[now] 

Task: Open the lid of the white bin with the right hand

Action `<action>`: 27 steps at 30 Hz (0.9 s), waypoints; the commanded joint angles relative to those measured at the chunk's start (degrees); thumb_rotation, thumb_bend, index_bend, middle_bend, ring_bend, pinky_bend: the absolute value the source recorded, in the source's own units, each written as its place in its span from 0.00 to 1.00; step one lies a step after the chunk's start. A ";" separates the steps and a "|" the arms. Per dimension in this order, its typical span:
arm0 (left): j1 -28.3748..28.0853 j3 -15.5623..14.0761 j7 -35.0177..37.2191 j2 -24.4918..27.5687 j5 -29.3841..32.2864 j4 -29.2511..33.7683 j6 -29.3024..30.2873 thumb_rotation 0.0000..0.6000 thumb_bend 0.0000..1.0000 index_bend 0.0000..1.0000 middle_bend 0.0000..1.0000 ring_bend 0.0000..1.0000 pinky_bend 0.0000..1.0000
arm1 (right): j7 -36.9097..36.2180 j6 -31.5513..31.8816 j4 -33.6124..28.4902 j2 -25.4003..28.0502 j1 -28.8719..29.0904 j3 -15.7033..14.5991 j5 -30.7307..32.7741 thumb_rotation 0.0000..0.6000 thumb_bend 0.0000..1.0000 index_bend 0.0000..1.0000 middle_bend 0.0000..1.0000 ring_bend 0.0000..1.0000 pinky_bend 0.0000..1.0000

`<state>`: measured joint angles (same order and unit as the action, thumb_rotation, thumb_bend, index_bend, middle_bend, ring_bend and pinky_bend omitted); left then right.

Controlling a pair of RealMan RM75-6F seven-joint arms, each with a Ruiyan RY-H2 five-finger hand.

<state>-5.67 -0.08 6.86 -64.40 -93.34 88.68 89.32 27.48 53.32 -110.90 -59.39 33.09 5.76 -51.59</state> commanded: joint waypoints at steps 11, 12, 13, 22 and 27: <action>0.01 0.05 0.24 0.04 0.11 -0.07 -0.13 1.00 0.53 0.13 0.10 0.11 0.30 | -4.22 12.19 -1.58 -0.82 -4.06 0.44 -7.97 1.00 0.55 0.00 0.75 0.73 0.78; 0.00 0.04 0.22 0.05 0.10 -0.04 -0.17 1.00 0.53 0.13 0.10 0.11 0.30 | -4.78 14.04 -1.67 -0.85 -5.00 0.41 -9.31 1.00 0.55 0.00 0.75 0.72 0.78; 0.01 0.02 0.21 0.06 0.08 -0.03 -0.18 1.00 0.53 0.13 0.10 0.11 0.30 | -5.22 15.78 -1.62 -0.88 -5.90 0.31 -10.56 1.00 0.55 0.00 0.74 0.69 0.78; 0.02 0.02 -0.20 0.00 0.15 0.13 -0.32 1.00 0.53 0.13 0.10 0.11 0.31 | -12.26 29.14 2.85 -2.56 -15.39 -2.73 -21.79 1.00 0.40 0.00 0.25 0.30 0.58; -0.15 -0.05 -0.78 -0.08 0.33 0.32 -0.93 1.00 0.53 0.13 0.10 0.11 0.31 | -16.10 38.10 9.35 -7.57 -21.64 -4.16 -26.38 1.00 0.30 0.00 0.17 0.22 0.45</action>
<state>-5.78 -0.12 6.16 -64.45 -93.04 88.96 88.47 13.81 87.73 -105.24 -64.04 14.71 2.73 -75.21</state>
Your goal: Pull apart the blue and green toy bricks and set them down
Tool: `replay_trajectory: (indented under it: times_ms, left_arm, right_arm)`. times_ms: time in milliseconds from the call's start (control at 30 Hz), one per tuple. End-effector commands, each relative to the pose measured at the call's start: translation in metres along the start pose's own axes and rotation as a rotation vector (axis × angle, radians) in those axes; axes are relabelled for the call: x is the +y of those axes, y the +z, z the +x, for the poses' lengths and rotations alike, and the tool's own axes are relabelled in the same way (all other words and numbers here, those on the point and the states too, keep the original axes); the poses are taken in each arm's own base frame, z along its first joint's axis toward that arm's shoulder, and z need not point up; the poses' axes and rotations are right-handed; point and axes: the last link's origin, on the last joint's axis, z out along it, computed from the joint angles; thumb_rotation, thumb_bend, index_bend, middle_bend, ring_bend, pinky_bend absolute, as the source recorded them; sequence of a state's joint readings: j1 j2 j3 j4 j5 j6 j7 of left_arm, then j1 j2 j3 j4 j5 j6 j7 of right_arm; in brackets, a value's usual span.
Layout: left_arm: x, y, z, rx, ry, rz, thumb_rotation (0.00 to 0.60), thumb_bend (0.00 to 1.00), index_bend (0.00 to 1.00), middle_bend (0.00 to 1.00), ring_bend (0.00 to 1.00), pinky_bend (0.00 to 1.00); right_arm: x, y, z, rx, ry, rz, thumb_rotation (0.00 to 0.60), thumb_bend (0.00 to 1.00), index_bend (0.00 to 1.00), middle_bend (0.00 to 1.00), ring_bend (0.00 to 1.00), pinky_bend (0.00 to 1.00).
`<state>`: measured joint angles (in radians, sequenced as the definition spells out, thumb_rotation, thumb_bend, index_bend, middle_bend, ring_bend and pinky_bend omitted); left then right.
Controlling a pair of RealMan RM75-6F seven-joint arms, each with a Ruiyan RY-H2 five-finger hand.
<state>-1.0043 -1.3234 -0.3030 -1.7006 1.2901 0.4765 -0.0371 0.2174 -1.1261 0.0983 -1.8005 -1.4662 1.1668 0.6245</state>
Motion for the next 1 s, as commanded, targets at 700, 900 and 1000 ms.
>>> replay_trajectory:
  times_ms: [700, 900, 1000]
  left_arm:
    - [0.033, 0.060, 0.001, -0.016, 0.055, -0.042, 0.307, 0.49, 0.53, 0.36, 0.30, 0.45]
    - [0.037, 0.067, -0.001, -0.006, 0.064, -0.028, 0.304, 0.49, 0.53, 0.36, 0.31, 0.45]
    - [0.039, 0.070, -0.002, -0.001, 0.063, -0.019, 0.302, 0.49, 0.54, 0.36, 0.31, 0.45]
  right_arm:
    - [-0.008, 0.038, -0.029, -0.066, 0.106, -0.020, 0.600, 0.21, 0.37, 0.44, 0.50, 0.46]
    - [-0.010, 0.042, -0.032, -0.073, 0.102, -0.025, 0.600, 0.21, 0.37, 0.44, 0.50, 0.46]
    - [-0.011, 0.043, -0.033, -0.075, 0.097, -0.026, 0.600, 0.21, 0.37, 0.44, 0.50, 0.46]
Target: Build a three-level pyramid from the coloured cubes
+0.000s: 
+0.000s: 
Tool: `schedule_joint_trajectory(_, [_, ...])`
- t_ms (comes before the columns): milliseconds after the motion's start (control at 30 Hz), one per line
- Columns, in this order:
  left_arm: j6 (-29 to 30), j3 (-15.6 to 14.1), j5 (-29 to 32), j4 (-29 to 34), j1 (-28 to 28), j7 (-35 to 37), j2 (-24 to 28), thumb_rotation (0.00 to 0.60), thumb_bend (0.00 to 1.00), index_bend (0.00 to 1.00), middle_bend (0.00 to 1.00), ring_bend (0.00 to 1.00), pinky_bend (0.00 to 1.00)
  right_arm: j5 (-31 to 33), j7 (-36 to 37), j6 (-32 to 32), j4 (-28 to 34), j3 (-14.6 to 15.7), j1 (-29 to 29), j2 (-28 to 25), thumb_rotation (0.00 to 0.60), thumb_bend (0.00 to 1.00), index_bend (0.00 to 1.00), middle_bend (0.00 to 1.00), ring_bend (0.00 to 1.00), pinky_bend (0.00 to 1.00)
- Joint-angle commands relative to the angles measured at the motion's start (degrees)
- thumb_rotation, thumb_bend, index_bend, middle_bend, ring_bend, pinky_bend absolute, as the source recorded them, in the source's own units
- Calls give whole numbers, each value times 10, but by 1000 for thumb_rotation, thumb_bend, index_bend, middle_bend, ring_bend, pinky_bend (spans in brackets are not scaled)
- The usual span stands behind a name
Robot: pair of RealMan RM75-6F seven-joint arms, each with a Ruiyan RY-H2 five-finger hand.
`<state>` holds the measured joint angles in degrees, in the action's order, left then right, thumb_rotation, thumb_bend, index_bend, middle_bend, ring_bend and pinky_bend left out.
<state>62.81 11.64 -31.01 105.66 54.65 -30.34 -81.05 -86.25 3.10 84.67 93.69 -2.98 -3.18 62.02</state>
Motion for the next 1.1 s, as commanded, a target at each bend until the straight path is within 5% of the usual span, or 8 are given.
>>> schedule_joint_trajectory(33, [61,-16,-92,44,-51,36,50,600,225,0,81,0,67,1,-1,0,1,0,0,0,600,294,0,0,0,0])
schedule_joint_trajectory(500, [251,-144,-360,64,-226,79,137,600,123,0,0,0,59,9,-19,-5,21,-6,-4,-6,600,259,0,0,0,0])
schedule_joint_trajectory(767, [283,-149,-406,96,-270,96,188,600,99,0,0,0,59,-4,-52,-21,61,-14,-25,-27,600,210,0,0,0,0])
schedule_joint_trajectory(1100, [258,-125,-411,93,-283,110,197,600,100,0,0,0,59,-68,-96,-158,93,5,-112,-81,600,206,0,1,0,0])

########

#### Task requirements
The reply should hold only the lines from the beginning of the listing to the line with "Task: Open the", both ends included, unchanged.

#### Answer to this exercise
[now] 

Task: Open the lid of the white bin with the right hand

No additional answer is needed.